An important application of Kirchoff’s law is the Wheatstone’s bridge (Figure).
Wheatstone’s network consists of resistances P, Q, R and S connected to form a closed path. A cell of emf E is connected between points A and C. The current I from the cell is divided into I1, I2, I3 and I4 across the four branches. The current through the galvanometer is Ig. The resistance of galvanometer is G.
Fig: Wheatstone’s bridge
Applying Kirchoff’s current law to junction B,
I1 – Ig – I3 = 0 … (1)
Applying Kirchoff’s current law to junction D
I2 + Ig – I4 = 0 … (2)
Applying Kirchoff’s voltage law to closed path ABDA
I1 P + Ig G – I2 R = 0 … (3)
Applying Kirchoff’s voltage law to closed path ABCDA
I1 P + I3 Q – I4 S – I2 R = 0 … (4)
When the galvanometer shows zero deflection, the points B and D are at same potential and Ig = 0. Substituting Ig = 0 in equation (1), (2) and (3)
I1 = I3 … (5)
I2 = I4 … (6)
I1 P = I2 R … (7)
Substituting the values of (5) and (6) in equation (4)
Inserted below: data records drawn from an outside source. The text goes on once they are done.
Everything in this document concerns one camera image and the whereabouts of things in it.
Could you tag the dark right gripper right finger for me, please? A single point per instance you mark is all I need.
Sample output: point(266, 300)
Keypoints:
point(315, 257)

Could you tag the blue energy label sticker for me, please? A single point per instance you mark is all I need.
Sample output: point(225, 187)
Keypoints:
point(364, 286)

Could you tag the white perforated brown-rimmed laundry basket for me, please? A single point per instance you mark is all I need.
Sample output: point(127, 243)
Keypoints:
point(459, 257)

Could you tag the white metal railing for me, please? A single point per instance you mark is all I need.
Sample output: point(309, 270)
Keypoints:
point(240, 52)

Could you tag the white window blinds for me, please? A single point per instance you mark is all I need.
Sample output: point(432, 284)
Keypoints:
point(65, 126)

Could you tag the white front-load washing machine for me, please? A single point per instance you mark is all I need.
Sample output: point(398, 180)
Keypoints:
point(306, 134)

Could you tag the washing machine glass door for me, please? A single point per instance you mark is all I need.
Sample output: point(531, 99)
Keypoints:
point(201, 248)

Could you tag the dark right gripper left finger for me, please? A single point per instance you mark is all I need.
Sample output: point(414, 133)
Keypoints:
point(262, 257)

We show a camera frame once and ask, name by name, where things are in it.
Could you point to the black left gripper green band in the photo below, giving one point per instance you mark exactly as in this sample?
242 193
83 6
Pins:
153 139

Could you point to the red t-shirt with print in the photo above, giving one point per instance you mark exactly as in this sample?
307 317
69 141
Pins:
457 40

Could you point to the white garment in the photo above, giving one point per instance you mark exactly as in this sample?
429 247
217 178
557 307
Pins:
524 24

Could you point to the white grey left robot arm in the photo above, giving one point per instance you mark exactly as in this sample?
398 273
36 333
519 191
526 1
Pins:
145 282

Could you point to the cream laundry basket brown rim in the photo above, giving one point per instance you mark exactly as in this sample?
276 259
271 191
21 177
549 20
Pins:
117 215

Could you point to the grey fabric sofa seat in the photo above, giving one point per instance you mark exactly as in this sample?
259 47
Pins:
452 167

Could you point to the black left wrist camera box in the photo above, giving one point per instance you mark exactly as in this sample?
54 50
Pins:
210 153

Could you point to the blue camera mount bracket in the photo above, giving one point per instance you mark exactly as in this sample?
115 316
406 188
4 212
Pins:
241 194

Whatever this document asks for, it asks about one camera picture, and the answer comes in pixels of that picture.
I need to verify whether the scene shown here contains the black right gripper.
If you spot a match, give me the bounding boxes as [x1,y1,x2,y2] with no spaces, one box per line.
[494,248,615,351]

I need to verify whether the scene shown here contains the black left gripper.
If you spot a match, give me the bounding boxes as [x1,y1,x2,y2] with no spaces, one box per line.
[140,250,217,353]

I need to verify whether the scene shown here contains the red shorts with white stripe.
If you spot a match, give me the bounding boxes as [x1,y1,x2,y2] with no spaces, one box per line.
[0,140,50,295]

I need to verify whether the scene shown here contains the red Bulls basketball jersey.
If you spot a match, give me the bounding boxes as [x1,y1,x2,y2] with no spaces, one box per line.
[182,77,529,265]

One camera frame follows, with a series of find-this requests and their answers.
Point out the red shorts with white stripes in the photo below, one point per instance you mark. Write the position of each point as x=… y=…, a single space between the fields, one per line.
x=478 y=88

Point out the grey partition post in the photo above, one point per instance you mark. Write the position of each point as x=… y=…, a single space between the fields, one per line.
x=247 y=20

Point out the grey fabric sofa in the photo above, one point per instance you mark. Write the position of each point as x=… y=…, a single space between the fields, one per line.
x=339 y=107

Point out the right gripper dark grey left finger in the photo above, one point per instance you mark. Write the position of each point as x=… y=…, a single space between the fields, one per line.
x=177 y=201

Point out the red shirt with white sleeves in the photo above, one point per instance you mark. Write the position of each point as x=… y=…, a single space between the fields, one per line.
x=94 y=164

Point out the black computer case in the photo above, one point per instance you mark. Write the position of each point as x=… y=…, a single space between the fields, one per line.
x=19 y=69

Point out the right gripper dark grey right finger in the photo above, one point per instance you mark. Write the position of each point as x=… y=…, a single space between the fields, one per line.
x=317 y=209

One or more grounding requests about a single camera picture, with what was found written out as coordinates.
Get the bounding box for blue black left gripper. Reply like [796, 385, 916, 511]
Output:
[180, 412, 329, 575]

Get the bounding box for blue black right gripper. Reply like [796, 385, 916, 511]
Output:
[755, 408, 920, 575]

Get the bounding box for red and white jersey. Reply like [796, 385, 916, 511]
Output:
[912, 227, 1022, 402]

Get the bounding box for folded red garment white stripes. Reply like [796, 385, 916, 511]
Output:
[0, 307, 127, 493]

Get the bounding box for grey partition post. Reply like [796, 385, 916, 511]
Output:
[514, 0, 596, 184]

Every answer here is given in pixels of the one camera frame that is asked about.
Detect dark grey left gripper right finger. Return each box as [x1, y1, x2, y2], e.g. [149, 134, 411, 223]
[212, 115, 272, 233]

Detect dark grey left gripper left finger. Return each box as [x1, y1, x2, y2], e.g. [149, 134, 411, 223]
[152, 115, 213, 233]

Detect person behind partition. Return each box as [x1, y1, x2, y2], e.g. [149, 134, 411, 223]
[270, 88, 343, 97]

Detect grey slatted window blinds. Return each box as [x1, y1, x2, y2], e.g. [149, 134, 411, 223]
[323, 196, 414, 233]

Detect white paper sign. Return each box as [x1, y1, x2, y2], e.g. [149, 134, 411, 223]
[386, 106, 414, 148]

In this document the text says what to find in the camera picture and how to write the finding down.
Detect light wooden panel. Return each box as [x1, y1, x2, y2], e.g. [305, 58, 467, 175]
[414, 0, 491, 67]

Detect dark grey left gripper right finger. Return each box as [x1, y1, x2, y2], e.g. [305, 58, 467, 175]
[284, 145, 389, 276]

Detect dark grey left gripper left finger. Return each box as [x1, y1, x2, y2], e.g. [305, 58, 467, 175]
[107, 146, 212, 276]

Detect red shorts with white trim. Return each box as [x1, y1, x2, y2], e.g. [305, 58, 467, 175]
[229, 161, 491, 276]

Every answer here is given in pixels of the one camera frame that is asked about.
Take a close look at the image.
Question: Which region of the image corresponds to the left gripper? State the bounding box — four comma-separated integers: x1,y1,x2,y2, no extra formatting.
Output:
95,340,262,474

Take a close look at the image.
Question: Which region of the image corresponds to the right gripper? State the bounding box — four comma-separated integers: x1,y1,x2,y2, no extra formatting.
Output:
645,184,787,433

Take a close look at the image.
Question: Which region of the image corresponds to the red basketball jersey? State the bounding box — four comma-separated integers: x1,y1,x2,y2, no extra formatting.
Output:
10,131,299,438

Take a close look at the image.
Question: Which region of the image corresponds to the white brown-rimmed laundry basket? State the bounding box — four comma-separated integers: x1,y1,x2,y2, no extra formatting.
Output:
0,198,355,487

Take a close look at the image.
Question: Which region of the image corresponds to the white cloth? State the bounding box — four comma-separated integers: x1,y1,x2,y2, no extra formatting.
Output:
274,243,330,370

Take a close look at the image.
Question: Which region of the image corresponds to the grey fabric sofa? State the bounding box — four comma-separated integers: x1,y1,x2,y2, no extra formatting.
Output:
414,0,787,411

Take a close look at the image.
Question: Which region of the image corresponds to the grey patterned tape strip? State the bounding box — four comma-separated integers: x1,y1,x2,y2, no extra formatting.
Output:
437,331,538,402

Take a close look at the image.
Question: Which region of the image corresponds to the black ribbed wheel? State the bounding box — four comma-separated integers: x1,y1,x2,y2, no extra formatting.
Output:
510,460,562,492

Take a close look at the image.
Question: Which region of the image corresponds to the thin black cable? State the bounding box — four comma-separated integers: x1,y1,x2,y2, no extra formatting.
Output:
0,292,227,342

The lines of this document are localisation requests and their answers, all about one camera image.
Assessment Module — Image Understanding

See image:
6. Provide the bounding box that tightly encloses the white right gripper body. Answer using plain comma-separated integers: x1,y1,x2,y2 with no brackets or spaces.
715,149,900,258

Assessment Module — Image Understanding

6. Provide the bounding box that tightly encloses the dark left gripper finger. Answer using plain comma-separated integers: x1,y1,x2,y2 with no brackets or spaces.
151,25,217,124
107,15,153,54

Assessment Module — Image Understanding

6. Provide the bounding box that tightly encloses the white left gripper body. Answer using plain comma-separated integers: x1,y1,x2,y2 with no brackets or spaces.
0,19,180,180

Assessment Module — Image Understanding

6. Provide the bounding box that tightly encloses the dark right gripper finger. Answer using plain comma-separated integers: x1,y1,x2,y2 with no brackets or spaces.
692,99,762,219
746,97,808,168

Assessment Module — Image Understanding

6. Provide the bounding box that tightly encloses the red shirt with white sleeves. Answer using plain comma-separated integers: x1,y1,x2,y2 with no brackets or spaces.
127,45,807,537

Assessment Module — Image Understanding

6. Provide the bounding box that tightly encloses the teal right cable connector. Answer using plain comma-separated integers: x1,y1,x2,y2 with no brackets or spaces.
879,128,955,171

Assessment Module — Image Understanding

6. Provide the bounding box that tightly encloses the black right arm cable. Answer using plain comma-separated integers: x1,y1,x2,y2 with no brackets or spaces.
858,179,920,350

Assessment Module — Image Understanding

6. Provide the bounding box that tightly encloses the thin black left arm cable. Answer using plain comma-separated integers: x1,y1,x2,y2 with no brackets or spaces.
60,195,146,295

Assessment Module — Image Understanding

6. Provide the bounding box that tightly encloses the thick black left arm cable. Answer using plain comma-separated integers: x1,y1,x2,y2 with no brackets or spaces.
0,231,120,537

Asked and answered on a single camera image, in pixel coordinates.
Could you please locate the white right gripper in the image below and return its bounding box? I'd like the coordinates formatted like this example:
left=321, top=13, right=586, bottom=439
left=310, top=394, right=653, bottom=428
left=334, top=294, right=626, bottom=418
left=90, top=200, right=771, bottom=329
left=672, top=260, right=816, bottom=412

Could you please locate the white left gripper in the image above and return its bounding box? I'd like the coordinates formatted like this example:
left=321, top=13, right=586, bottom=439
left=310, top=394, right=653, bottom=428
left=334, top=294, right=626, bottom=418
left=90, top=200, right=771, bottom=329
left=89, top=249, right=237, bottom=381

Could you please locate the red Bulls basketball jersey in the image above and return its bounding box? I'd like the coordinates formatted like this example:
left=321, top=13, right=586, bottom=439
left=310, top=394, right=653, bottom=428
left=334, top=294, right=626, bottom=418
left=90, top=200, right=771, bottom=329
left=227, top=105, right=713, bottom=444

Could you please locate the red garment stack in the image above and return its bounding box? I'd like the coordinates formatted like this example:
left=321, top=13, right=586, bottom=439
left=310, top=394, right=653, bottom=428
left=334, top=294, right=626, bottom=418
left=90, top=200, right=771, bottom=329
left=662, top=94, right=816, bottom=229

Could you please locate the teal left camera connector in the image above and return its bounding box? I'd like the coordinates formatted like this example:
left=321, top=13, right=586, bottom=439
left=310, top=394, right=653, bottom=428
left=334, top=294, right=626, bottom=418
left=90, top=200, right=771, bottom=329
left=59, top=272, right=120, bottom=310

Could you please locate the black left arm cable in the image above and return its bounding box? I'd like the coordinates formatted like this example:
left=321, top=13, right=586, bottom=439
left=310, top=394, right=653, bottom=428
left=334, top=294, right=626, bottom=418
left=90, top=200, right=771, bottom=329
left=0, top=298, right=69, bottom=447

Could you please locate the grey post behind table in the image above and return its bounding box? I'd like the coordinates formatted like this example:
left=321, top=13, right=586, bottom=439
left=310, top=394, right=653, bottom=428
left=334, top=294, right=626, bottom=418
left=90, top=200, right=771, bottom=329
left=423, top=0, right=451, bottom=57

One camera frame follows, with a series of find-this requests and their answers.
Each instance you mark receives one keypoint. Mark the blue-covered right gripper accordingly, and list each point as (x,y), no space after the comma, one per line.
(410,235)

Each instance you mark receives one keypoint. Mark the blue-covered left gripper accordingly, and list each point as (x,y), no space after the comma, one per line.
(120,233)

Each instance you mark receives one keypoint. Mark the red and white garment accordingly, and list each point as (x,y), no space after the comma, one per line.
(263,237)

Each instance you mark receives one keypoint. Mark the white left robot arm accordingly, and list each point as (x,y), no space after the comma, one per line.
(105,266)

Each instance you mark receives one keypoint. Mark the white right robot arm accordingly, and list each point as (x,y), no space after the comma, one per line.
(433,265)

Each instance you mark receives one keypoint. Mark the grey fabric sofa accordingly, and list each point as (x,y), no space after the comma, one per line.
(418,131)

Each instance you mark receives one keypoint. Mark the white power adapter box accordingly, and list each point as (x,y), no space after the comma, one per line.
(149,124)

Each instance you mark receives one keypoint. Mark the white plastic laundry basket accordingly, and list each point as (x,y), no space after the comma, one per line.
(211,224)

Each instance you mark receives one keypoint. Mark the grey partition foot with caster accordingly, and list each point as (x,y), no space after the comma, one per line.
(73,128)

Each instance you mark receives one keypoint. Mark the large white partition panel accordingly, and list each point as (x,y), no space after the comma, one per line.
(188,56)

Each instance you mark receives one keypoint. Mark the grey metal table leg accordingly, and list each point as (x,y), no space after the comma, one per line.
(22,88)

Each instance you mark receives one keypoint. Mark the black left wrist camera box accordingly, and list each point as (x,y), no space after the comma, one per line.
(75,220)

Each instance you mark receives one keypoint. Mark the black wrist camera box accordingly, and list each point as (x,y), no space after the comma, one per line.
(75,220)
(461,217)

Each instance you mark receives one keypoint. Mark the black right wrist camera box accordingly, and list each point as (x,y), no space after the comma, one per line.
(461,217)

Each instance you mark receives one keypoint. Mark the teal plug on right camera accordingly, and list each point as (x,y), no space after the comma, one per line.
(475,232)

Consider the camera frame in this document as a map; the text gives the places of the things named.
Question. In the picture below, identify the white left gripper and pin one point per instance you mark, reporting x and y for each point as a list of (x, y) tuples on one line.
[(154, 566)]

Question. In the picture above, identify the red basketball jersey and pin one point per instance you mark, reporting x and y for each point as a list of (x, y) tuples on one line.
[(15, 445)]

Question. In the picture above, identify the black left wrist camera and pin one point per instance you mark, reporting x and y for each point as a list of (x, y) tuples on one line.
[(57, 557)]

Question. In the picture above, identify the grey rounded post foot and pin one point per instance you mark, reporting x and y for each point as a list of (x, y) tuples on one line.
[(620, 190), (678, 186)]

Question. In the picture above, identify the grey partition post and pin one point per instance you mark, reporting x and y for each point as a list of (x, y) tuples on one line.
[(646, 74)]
I1 P + I1 Q – I2 S – I2 R = 0
I1 (P + Q) = I2 (R+S) … (8)
Dividing (8) by (7)
I1 (P + Q) / I1 P = I2 (R+S) / I2 R
(P + Q) / P = I (R+S) / R
1 + Q/P = 1 + S/R
so, Q/P = S/R or, P/Q = R/S
This is the condition for bridge balance. If P, Q and R are known, the resistance S can be calculated.